**Exercise requirements:** From the first line to the last, print the data exactly as it appears.

Top of Task data

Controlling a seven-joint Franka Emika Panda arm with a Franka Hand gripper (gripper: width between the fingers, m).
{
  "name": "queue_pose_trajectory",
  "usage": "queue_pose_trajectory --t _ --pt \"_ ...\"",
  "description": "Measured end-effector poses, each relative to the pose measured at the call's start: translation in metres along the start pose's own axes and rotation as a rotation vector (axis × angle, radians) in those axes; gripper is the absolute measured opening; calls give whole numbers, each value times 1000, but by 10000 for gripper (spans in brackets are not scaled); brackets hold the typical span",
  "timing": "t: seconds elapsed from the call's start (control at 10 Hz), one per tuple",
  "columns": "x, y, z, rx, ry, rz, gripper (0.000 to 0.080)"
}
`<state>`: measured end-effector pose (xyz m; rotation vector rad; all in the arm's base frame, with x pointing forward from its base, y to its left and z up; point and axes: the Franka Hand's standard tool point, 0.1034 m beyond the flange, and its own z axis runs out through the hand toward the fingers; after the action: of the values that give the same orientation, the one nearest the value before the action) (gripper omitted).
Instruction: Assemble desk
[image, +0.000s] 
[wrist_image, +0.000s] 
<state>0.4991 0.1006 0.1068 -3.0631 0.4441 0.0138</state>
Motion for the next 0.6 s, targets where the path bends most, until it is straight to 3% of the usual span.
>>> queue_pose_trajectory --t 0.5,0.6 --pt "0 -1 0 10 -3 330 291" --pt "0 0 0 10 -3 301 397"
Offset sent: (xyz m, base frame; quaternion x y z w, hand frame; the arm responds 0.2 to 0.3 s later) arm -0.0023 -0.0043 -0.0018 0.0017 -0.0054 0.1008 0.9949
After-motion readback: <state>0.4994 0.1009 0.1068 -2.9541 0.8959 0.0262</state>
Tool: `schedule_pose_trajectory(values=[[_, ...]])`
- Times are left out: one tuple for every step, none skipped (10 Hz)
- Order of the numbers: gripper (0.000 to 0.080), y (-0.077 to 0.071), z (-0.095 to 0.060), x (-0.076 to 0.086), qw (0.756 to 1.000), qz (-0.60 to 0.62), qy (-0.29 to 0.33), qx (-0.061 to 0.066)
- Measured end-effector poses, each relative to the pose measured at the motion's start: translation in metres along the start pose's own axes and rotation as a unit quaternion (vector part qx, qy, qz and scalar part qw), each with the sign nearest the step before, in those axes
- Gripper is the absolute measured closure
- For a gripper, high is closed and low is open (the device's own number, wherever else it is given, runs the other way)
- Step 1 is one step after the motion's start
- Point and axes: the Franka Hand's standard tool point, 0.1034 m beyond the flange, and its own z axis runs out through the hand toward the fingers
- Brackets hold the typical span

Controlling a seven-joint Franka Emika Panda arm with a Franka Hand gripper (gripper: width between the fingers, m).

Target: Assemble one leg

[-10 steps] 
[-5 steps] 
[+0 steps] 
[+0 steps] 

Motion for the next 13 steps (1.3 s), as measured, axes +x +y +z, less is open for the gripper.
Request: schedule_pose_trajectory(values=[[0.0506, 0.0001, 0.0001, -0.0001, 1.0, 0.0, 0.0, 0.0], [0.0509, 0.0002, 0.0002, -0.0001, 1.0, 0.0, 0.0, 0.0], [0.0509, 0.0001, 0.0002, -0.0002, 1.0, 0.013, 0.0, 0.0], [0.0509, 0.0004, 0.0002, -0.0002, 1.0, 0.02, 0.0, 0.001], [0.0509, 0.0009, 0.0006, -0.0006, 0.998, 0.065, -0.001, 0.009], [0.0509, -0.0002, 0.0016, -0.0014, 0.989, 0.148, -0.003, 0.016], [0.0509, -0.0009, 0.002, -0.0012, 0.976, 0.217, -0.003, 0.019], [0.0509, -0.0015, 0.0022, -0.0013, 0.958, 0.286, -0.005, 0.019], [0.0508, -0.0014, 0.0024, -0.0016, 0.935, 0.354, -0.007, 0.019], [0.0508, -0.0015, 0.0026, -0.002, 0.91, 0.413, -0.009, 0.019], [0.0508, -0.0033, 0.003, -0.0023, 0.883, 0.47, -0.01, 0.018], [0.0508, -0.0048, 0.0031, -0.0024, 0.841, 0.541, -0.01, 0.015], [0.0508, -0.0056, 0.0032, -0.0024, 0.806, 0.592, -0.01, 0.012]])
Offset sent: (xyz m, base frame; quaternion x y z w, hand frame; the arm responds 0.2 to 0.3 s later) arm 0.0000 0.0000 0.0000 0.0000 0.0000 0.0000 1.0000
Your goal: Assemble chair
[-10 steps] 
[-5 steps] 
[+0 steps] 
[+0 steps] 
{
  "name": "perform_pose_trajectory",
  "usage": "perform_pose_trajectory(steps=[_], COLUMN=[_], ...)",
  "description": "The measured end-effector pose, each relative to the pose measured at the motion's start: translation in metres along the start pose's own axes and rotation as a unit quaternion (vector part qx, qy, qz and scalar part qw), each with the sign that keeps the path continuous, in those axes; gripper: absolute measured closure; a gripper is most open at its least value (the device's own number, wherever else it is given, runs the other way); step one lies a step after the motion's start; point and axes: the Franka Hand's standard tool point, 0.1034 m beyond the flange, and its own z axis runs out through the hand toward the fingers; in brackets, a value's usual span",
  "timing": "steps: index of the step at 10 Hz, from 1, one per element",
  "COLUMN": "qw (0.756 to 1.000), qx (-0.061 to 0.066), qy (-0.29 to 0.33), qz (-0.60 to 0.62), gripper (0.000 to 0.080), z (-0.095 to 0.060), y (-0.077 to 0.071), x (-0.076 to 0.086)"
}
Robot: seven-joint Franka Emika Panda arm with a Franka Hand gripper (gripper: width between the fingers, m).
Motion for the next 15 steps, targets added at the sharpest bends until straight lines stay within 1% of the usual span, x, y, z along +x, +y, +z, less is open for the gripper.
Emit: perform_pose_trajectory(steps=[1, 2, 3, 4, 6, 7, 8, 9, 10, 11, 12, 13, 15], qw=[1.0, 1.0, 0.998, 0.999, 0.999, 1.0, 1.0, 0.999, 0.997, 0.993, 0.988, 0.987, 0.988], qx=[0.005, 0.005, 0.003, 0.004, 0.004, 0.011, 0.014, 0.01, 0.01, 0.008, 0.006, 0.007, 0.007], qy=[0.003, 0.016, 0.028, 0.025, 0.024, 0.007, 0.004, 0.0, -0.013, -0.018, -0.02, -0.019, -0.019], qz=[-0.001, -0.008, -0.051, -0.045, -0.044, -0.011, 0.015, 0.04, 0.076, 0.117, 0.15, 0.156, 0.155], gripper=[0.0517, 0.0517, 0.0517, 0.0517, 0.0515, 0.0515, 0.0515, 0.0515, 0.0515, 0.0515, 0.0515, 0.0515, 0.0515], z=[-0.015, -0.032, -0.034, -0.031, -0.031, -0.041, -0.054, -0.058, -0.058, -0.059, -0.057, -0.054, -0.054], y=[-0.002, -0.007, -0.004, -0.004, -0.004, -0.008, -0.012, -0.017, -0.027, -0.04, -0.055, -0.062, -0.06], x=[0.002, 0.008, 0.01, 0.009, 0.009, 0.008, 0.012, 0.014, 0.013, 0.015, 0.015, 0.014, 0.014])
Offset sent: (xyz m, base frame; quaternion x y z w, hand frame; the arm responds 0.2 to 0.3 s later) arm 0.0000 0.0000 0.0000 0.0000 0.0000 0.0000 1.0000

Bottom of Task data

**Result of this task:**
Controlling a seven-joint Franka Emika Panda arm with a Franka Hand gripper (gripper: width between the fingers, m).
{
  "name": "queue_pose_trajectory",
  "usage": "queue_pose_trajectory --t _ --pt \"_ ...\"",
  "description": "Measured end-effector poses, each relative to the pose measured at the call's start: translation in metres along the start pose's own axes and rotation as a rotation vector (axis × angle, radians) in those axes; gripper is the absolute measured opening; calls give whole numbers, each value times 1000, but by 10000 for gripper (spans in brackets are not scaled); brackets hold the typical span",
  "timing": "t: seconds elapsed from the call's start (control at 10 Hz), one per tuple",
  "columns": "x, y, z, rx, ry, rz, gripper (0.000 to 0.080)"
}
`<state>`: measured end-effector pose (xyz m; rotation vector rad; all in the arm's base frame, with x pointing forward from its base, y to its left and z up; point and axes: the Franka Hand's standard tool point, 0.1034 m beyond the flange, and its own z axis runs out through the hand toward the fingers; after the action: of the values that give the same orientation, the one nearest the value before the action) (gripper omitted).
Instruction: Assemble desk
[image, +0.000s] 
[wrist_image, +0.000s] 
<state>0.4991 0.1006 0.1068 -3.0631 0.4441 0.0138</state>
Motion for the next 0.6 s, targets where the path bends most, until it is straight to 3% of the usual span.
>>> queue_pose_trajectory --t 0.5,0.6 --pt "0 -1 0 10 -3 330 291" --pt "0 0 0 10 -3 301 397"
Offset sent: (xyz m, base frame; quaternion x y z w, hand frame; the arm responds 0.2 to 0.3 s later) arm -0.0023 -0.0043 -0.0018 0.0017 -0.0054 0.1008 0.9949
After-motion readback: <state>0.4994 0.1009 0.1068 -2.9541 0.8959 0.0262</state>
Tool: `schedule_pose_trajectory(values=[[_, ...]])`
- Times are left out: one tuple for every step, none skipped (10 Hz)
- Order of the numbers: gripper (0.000 to 0.080), y (-0.077 to 0.071), z (-0.095 to 0.060), x (-0.076 to 0.086), qw (0.756 to 1.000), qz (-0.60 to 0.62), qy (-0.29 to 0.33), qx (-0.061 to 0.066)
- Measured end-effector poses, each relative to the pose measured at the motion's start: translation in metres along the start pose's own axes and rotation as a unit quaternion (vector part qx, qy, qz and scalar part qw), each with the sign nearest the step before, in those axes
- Gripper is the absolute measured closure
- For a gripper, high is closed and low is open (the device's own number, wherever else it is given, runs the other way)
- Step 1 is one step after the motion's start
- Point and axes: the Franka Hand's standard tool point, 0.1034 m beyond the flange, and its own z axis runs out through the hand toward the fingers
- Brackets hold the typical span

Controlling a seven-joint Franka Emika Panda arm with a Franka Hand gripper (gripper: width between the fingers, m).

Target: Assemble one leg

[-10 steps] 
[-5 steps] 
[+0 steps] 
[+0 steps] 

Motion for the next 13 steps (1.3 s), as measured, axes +x +y +z, less is open for the gripper.
Request: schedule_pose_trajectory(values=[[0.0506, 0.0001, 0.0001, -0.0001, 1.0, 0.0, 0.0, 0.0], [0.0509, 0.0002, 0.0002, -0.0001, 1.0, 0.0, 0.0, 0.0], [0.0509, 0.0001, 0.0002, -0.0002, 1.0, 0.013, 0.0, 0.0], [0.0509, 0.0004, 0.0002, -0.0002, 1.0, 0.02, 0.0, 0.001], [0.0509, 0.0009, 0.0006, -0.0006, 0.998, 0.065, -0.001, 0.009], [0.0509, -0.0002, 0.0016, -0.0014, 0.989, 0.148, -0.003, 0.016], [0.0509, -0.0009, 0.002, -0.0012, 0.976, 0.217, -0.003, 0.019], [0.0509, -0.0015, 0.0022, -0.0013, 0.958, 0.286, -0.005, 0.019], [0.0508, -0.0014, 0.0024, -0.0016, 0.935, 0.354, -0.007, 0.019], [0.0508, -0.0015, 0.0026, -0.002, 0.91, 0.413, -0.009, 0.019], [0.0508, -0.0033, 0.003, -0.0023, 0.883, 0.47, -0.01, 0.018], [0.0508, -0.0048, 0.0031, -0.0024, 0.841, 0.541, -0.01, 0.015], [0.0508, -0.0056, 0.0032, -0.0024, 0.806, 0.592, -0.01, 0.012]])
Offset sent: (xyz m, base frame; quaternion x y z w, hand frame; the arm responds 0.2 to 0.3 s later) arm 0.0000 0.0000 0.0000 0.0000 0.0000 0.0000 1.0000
Your goal: Assemble chair
[-10 steps] 
[-5 steps] 
[+0 steps] 
[+0 steps] 
{
  "name": "perform_pose_trajectory",
  "usage": "perform_pose_trajectory(steps=[_], COLUMN=[_], ...)",
  "description": "The measured end-effector pose, each relative to the pose measured at the motion's start: translation in metres along the start pose's own axes and rotation as a unit quaternion (vector part qx, qy, qz and scalar part qw), each with the sign that keeps the path continuous, in those axes; gripper: absolute measured closure; a gripper is most open at its least value (the device's own number, wherever else it is given, runs the other way); step one lies a step after the motion's start; point and axes: the Franka Hand's standard tool point, 0.1034 m beyond the flange, and its own z axis runs out through the hand toward the fingers; in brackets, a value's usual span",
  "timing": "steps: index of the step at 10 Hz, from 1, one per element",
  "COLUMN": "qw (0.756 to 1.000), qx (-0.061 to 0.066), qy (-0.29 to 0.33), qz (-0.60 to 0.62), gripper (0.000 to 0.080), z (-0.095 to 0.060), y (-0.077 to 0.071), x (-0.076 to 0.086)"
}
Robot: seven-joint Franka Emika Panda arm with a Franka Hand gripper (gripper: width between the fingers, m).
Motion for the next 15 steps, targets added at the sharpest bends until straight lines stay within 1% of the usual span, x, y, z along +x, +y, +z, less is open for the gripper.
Emit: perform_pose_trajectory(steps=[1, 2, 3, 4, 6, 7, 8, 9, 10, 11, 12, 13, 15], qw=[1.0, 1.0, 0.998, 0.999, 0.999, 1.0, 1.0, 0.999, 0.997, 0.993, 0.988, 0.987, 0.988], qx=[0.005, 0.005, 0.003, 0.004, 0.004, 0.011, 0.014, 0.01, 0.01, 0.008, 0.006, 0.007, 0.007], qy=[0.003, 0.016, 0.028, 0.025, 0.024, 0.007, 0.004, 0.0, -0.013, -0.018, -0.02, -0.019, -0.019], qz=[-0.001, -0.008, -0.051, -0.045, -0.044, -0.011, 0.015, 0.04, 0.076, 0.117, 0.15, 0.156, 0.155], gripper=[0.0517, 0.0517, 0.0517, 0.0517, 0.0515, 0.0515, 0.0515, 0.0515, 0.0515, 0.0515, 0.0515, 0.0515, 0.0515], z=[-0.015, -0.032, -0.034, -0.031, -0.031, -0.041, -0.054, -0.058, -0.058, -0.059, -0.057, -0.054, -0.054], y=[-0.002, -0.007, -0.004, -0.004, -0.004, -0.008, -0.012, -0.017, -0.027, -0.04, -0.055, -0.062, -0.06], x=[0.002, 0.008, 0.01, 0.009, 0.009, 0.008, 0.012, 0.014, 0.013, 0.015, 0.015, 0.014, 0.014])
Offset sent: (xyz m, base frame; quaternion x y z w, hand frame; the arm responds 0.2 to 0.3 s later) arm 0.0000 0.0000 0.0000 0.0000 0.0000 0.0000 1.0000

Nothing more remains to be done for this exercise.